# TASK TO CARRY OUT
Show me every line in the listing that has the word "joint".

# DATASET EXTRACT
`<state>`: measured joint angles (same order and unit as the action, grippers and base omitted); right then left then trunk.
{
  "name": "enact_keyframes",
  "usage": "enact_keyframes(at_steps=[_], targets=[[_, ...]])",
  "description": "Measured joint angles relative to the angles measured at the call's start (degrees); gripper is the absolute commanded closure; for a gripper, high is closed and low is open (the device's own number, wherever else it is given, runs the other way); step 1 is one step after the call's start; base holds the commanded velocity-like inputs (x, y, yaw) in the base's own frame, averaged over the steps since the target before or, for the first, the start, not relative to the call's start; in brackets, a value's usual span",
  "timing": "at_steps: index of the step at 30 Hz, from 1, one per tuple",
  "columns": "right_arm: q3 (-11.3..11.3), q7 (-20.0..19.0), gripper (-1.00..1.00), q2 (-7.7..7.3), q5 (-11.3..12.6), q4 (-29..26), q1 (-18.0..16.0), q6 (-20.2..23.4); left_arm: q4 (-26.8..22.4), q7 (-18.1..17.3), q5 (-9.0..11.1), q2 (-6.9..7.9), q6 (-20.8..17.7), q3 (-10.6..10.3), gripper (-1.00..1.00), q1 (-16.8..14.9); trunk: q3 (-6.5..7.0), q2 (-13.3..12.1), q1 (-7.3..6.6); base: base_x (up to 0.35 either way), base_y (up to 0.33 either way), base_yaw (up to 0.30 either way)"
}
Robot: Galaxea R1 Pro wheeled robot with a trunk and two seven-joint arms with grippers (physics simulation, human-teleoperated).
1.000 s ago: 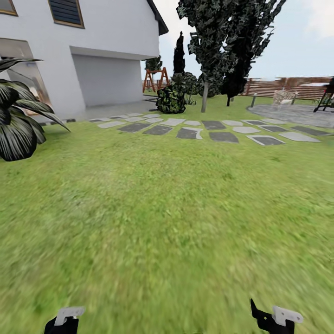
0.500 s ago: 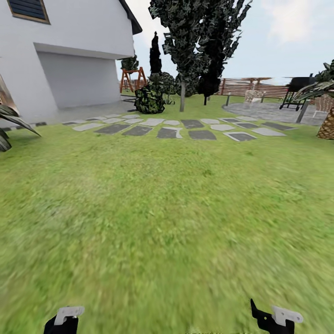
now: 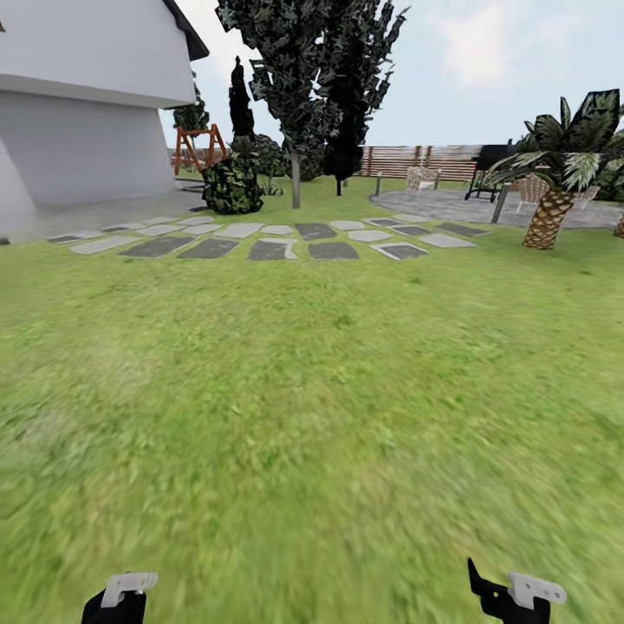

# RESULT OF THIS TASK
`<state>`: measured joint angles (same order and unit as the action, grippers and base omitted); right then left then trunk.
  "description": "Measured joint angles relative to the angles measured at the call's start (degrees); gripper is the absolute commanded closure; for a gripper, high is closed and low is open (the device's own number, wherever else it is given, runs the other way); step 1 is one step after the call's start; base holds the commanded velocity-like inputs (x, y, yaw) in the base's own frame, averaged over the steps since the target before or, for the first, the start, not relative to the call's start; in brackets, a value's usual span",
Robot: Galaxea R1 Pro wheeled robot with a trunk and two seven-joint arms with grippers (physics simulation, human-teleoperated).

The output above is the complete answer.